# Supplied information:
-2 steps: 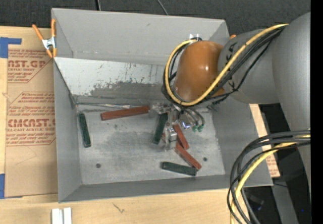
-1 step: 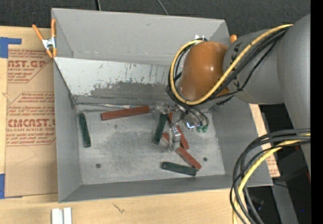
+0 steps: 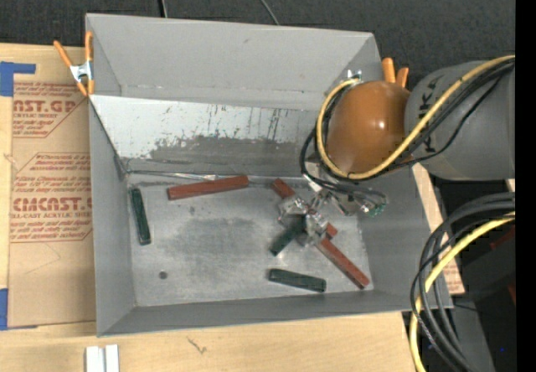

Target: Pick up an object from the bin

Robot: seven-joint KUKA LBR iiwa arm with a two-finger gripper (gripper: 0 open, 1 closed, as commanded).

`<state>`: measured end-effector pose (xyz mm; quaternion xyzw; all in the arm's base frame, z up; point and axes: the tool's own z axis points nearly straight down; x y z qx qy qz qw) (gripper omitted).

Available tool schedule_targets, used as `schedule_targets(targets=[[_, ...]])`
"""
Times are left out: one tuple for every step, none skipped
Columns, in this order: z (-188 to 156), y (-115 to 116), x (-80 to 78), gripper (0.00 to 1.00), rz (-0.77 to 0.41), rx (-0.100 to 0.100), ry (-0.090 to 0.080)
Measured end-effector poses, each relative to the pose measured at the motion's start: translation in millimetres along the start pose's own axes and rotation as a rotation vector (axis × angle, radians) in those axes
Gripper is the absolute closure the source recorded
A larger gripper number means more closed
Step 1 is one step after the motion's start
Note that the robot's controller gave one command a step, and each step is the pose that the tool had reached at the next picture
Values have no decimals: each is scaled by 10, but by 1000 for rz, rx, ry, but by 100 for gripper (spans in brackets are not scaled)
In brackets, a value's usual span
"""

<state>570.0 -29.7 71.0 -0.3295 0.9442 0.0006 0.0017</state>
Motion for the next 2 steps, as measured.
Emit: schedule_targets(targets=[[0, 0, 0, 100, 0, 0, 0], [-1407, -70, 404, 100, 15, 1, 0]])
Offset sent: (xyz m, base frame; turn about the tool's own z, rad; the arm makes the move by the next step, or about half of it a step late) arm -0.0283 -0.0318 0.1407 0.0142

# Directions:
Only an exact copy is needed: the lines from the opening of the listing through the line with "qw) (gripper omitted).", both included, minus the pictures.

# Completed exercise:
-2 steps: 
-1 step: 
+0 steps: 

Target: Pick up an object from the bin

Robot: seven-joint KUKA LBR iiwa arm with a two-finger gripper (gripper: 0 open, 1 closed, as commanded).

`<state>`: measured end-effector pose (xyz mm; quaternion xyzw; all in the arm's base frame, z up; point and axes: the tool's own z axis points nearly straight down; x y z qx qy qz qw) (gripper omitted).

This exercise has been worked through to completion.